● YOUR OBJECTIVE: A line qualifies if it holds the string "this". Copy every qualifying line from the records.

=== Section Start ===

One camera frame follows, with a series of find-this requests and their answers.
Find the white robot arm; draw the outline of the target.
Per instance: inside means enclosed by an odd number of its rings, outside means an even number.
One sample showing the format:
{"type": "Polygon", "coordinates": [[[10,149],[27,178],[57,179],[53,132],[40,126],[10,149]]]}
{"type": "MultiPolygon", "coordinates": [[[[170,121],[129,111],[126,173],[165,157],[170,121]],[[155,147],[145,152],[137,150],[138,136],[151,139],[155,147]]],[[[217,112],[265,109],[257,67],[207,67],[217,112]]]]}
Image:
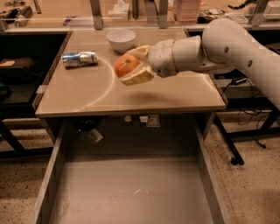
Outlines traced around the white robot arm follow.
{"type": "Polygon", "coordinates": [[[261,45],[233,20],[216,19],[201,36],[162,40],[128,54],[140,64],[120,79],[126,86],[150,81],[156,75],[167,78],[184,71],[237,69],[280,109],[280,55],[261,45]]]}

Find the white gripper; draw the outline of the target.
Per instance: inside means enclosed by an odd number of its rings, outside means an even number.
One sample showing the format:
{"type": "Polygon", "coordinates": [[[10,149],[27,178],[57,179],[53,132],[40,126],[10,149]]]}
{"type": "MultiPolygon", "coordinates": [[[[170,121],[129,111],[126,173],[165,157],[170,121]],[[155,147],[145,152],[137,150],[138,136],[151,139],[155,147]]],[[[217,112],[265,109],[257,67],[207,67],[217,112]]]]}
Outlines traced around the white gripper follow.
{"type": "Polygon", "coordinates": [[[167,39],[156,43],[153,47],[150,45],[141,45],[127,51],[127,54],[133,55],[143,62],[148,61],[150,66],[137,66],[132,72],[124,75],[120,79],[121,83],[126,86],[142,84],[151,81],[156,73],[162,78],[175,76],[177,71],[172,55],[174,43],[175,41],[173,39],[167,39]]]}

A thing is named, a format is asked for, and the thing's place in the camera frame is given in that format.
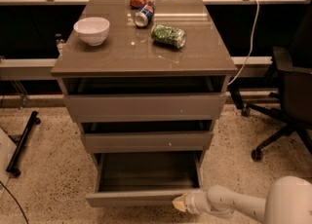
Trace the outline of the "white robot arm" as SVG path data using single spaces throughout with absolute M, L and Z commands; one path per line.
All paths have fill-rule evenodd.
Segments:
M 230 218 L 238 211 L 260 224 L 312 224 L 312 184 L 299 177 L 281 177 L 265 199 L 215 185 L 208 191 L 181 195 L 173 206 L 181 212 L 219 218 Z

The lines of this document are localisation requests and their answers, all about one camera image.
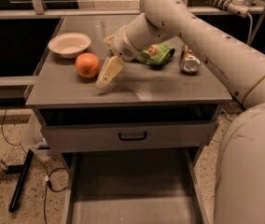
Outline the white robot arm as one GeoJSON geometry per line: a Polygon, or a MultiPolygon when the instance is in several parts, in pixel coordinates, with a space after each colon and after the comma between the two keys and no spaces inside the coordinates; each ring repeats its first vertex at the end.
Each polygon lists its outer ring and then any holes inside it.
{"type": "Polygon", "coordinates": [[[227,129],[216,163],[214,224],[265,224],[265,54],[193,15],[181,0],[145,0],[143,12],[105,39],[97,86],[146,47],[179,37],[245,111],[227,129]]]}

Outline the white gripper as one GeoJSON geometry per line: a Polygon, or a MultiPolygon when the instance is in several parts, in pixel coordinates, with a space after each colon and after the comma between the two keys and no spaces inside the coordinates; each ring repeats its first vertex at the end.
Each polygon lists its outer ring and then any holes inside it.
{"type": "Polygon", "coordinates": [[[98,88],[108,85],[121,72],[124,67],[124,61],[130,62],[141,53],[141,50],[135,48],[130,41],[126,28],[127,26],[122,26],[113,35],[107,36],[103,40],[104,44],[111,47],[112,53],[117,56],[105,59],[103,68],[96,81],[98,88]]]}

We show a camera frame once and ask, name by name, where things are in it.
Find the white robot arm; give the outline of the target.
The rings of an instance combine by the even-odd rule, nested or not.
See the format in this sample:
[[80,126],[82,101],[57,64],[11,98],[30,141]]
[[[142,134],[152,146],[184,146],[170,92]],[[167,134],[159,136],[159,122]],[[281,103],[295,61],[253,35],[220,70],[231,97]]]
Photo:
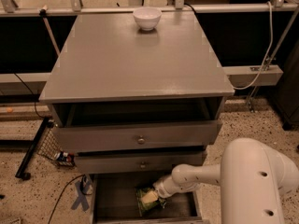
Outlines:
[[285,224],[280,197],[299,186],[299,170],[284,154],[250,138],[229,143],[216,165],[180,164],[137,192],[141,212],[201,183],[221,187],[221,224]]

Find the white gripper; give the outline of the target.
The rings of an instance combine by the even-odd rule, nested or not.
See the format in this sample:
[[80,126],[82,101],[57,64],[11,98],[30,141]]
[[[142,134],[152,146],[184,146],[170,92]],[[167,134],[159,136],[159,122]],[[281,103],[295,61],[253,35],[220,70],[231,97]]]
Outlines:
[[153,183],[153,187],[155,190],[151,189],[141,197],[142,203],[156,202],[159,197],[166,199],[179,191],[179,185],[173,181],[171,175],[161,177]]

=== Section End ===

● RESULT:
One camera frame follows, with a series of find-this requests and their answers.
The lines of this document are localisation requests and their answers, all about one camera image.
See the format in this sample:
See the format in this sample:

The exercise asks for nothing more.